### WHAT IS BEING ASKED
Please copy out all lines of the entries that contain the word "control".

|---|

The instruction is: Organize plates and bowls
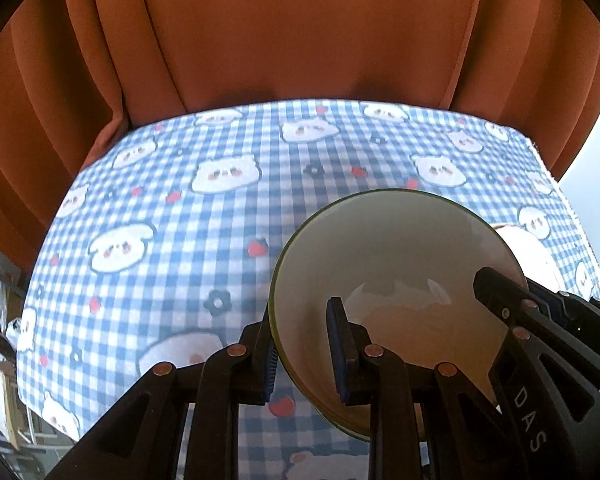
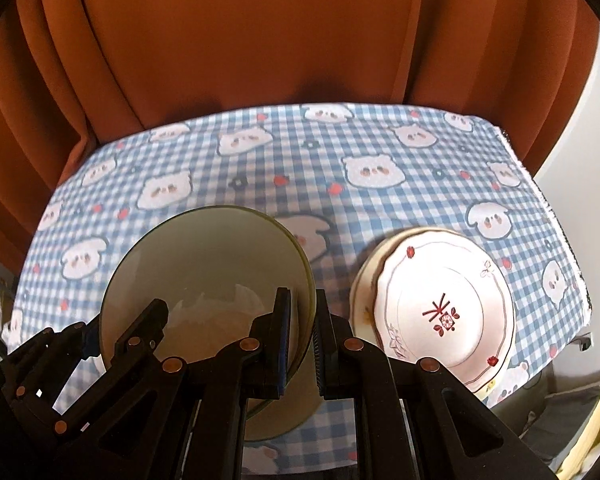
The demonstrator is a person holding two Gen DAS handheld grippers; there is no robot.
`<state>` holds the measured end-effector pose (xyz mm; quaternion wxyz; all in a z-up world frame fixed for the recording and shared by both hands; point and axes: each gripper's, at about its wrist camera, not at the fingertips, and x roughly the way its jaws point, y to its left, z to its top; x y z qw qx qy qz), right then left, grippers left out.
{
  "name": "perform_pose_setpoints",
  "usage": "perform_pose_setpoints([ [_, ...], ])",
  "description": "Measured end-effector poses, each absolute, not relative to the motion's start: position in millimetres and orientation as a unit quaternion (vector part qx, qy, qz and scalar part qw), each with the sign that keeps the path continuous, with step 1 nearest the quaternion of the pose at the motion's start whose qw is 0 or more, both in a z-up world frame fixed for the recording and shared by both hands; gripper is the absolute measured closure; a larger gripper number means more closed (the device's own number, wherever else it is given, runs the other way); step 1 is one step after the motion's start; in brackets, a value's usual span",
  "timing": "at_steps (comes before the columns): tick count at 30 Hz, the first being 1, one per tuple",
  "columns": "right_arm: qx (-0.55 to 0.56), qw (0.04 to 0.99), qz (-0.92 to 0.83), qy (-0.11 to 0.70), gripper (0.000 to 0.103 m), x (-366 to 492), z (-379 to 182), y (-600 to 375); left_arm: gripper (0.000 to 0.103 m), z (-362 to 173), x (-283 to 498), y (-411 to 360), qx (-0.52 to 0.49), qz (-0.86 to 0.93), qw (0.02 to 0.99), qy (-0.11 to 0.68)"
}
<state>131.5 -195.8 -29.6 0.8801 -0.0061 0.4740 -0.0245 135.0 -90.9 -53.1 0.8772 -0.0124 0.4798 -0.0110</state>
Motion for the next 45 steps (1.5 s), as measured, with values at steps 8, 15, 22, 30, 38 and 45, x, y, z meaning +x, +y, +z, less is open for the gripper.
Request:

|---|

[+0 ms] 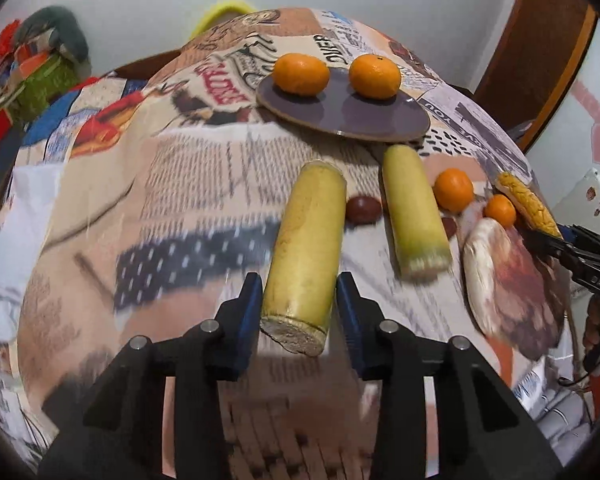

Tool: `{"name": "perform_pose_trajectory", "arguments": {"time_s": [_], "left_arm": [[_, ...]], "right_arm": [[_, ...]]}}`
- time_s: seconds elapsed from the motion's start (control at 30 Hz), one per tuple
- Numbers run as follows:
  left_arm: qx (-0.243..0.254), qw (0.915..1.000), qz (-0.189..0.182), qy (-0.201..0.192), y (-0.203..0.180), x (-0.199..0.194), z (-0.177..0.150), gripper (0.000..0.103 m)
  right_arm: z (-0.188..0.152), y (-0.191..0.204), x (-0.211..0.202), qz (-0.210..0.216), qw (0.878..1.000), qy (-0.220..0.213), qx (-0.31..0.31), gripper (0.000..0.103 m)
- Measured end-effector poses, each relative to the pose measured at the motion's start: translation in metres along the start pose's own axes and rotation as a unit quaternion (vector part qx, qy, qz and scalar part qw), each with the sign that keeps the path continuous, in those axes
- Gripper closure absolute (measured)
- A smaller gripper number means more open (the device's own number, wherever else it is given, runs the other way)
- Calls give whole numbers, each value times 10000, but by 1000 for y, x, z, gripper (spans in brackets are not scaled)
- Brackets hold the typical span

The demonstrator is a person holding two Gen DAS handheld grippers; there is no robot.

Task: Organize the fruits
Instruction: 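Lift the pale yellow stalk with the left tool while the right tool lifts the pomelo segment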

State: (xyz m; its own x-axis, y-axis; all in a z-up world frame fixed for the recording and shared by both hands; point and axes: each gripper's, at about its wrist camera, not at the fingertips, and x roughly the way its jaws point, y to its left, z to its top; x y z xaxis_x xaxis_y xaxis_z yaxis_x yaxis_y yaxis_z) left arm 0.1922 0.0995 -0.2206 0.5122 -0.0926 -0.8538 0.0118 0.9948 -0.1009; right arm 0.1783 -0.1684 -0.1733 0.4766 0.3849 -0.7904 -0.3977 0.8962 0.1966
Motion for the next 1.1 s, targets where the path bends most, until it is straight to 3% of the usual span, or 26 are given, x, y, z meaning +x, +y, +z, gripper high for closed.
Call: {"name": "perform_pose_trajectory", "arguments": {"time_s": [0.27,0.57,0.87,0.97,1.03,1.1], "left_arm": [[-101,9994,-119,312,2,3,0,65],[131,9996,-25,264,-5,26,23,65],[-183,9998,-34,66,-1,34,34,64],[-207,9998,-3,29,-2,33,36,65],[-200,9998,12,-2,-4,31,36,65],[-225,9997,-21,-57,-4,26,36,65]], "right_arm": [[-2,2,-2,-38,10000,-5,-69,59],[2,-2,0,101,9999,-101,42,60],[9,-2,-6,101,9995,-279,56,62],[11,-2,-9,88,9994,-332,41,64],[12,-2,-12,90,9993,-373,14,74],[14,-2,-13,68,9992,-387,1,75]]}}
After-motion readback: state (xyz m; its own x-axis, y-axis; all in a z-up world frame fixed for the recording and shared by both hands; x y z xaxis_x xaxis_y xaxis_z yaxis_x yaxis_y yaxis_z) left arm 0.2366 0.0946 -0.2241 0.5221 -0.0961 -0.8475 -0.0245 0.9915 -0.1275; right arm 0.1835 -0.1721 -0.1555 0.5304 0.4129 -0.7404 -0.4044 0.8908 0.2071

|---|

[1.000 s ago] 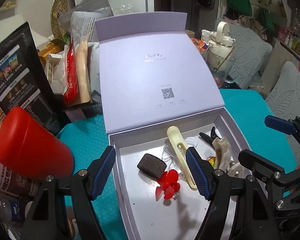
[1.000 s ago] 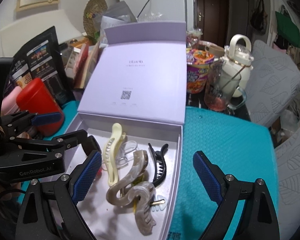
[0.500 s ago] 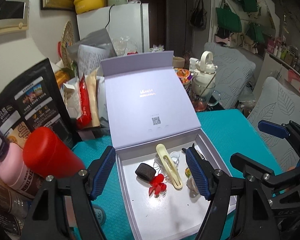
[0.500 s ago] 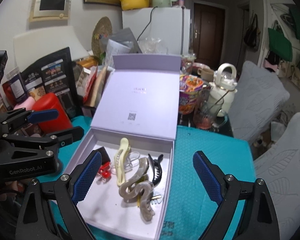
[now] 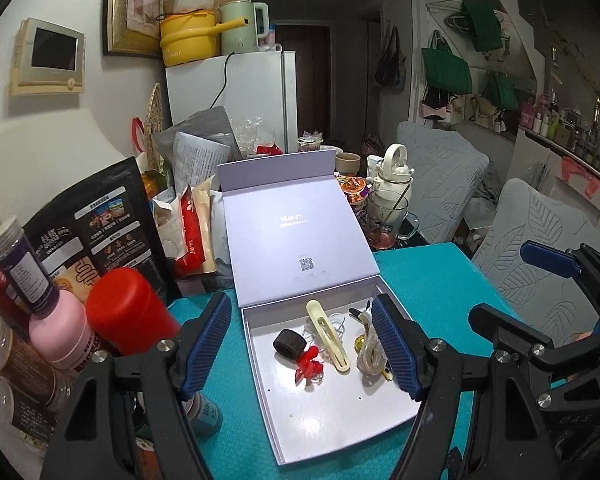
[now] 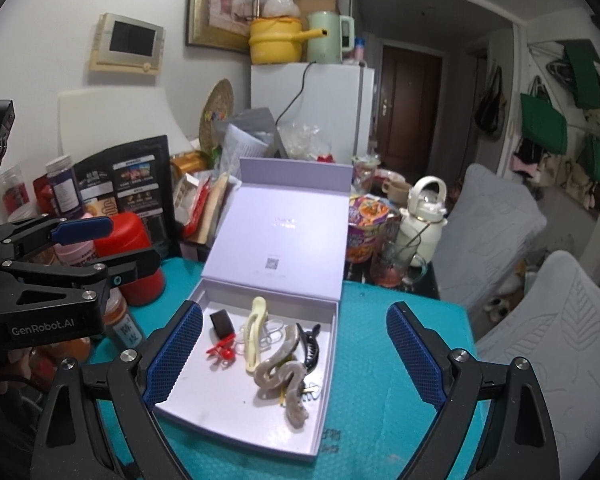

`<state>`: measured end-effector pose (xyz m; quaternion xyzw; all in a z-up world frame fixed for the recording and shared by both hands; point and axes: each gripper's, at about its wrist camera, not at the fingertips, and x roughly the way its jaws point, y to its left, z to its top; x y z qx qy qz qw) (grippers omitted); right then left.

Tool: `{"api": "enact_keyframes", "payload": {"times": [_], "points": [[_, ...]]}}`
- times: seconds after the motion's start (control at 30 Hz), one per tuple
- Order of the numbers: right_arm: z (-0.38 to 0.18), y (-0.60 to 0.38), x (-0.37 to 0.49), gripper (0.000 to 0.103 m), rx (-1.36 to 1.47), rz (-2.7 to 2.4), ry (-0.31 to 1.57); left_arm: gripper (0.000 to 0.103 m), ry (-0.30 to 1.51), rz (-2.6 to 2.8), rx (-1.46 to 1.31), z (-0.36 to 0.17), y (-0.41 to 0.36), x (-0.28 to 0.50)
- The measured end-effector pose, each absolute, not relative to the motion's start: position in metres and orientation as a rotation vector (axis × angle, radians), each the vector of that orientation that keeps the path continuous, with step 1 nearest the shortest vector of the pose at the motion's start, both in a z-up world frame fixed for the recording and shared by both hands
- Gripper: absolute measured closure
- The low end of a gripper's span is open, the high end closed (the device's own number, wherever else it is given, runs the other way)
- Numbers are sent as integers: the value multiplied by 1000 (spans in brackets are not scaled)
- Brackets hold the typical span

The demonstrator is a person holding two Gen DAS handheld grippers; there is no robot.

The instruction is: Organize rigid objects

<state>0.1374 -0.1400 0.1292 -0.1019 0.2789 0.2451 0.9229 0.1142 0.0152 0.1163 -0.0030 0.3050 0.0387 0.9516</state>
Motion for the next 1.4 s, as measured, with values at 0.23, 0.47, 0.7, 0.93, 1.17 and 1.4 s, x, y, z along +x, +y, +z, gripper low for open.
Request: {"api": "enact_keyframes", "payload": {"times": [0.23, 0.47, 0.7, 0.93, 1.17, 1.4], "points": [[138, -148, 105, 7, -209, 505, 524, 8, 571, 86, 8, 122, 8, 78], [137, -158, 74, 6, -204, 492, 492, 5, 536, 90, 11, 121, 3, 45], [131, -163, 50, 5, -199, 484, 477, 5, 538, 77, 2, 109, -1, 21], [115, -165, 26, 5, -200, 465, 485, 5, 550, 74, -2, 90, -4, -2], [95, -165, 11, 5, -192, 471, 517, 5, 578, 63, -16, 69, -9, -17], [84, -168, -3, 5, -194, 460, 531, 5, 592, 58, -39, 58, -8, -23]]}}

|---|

### EXERCISE SOLUTION
- time_s: seconds elapsed from the motion's start (control at 30 Hz), one per tuple
- times: seconds after the motion's start (control at 30 Hz), one per tuple

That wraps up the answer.